__What to produce__.
Please write out the data below once more, exactly as it stands.

__Information provided__.
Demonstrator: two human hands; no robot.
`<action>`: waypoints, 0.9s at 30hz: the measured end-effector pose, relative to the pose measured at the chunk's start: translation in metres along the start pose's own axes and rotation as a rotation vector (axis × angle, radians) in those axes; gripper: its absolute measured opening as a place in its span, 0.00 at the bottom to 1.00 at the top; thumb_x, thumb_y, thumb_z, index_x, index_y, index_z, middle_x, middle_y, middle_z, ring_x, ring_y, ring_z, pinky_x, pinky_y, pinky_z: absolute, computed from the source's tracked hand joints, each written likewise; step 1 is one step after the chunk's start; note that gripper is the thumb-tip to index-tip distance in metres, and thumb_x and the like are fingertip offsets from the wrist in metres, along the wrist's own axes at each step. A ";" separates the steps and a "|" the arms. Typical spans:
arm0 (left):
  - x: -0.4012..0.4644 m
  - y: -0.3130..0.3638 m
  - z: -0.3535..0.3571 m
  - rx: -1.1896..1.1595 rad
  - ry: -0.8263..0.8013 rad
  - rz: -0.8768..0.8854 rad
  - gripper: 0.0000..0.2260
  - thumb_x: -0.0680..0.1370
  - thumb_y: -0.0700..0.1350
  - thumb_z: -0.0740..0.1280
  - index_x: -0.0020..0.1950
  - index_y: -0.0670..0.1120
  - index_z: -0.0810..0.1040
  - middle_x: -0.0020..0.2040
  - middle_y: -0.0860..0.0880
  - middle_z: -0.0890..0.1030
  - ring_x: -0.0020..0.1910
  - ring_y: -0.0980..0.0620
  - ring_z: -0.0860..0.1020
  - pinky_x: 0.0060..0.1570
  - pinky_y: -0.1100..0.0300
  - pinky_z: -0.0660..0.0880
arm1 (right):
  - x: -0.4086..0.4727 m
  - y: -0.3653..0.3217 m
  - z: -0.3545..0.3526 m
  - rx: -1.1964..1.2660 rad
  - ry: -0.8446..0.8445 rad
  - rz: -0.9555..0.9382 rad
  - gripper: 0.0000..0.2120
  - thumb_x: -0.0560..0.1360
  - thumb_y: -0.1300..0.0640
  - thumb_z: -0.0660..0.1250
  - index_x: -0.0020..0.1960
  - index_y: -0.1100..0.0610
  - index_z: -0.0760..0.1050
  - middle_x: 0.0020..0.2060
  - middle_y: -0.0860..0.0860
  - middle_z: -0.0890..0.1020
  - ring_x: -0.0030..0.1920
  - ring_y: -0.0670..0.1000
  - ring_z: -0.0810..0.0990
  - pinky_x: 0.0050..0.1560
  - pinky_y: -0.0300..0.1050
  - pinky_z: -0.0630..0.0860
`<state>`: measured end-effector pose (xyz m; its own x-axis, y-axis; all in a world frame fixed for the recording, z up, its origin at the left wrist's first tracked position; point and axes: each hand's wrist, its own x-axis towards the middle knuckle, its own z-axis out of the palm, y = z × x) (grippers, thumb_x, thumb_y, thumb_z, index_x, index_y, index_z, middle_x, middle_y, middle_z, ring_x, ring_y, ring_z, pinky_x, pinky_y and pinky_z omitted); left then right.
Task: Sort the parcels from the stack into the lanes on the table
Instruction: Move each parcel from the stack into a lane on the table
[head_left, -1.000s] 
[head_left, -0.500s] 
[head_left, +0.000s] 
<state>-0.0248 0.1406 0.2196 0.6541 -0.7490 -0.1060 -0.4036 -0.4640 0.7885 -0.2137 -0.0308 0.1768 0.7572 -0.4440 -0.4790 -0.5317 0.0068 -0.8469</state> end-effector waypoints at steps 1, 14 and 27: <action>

__Task response__.
Demonstrator: two human hands; no robot.
`<action>`: waypoints, 0.9s at 30hz: the measured end-effector pose, relative to the pose measured at the chunk's start: translation in metres along the start pose's own axes and rotation as a rotation vector (axis × angle, radians) in those axes; gripper: its absolute measured opening as a place in its span, 0.00 at the bottom to 1.00 at the top; thumb_x, thumb_y, thumb_z, index_x, index_y, index_z, middle_x, middle_y, middle_z, ring_x, ring_y, ring_z, pinky_x, pinky_y, pinky_z: absolute, computed from the source's tracked hand joints, each written likewise; step 1 is one step after the chunk's start; note that gripper is the thumb-tip to index-tip distance in metres, and thumb_x and the like are fingertip offsets from the wrist in metres, along the wrist's own axes at each step. A ";" separates the steps and a "|" the arms. Typical spans:
arm0 (left):
  - x: -0.4012..0.4644 m
  - y: -0.3130..0.3638 m
  - z: -0.3535..0.3571 m
  - rx: -1.1896..1.1595 rad
  - ry: -0.8263..0.8013 rad
  - rz: -0.8768..0.8854 rad
  - gripper: 0.0000..0.2260
  - thumb_x: -0.0680..0.1370
  - thumb_y: -0.0700..0.1350
  - thumb_z: -0.0740..0.1280
  - index_x: -0.0020..0.1950
  - index_y: -0.0670..0.1120
  - index_z: -0.0810..0.1040
  - middle_x: -0.0020..0.2040
  - middle_y: -0.0860..0.0880
  - middle_z: -0.0890..0.1030
  - ring_x: -0.0020..0.1910
  - ring_y: -0.0980..0.0620
  - ring_z: -0.0860..0.1020
  - pinky_x: 0.0060..0.1570
  - pinky_y: -0.1100..0.0300
  - pinky_z: -0.0660..0.0880
arm1 (right):
  - x: -0.4086..0.4727 m
  - y: -0.3653..0.3217 m
  - z: -0.3545..0.3526 m
  - rx: -1.1964..1.2660 rad
  - ry: -0.8446..0.8445 rad
  - rz: -0.9555..0.9382 rad
  - gripper: 0.0000..0.2120
  - thumb_x: -0.0560..0.1360
  - thumb_y: -0.1300..0.0640
  - thumb_z: -0.0660..0.1250
  - index_x: -0.0020..0.1960
  - index_y: -0.1100..0.0610
  - index_z: -0.0760..0.1050
  - middle_x: 0.0020..0.2060
  - middle_y: -0.0860..0.0860
  - middle_z: -0.0890..0.1020
  - ring_x: -0.0030..0.1920
  - ring_y: -0.0670..0.1000
  - ring_z: -0.0810..0.0990
  - pinky_x: 0.0050..0.1560
  - pinky_y: -0.0300..0.1050
  - pinky_z: -0.0630..0.0860
`<state>`: measured end-effector pose (xyz m; its own x-axis, y-axis; all in a world frame fixed for the recording, z up, its origin at the left wrist's first tracked position; point and axes: each hand's wrist, its own x-axis towards the middle knuckle, its own z-axis out of the palm, y = z × x) (grippers, thumb_x, thumb_y, thumb_z, index_x, index_y, index_z, middle_x, middle_y, middle_z, ring_x, ring_y, ring_z, pinky_x, pinky_y and pinky_z omitted); left then right.
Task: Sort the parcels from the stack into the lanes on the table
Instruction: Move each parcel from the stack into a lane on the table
[head_left, -1.000s] 
[head_left, -0.500s] 
[head_left, +0.000s] 
<state>-0.0248 0.1406 0.2196 0.6541 -0.7490 -0.1060 -0.4036 -0.4640 0.7885 -0.2137 -0.0308 0.1768 0.7572 -0.4440 -0.4790 -0.5317 0.0068 -0.8469</state> end-effector waypoints at steps 1, 14 and 27: <action>

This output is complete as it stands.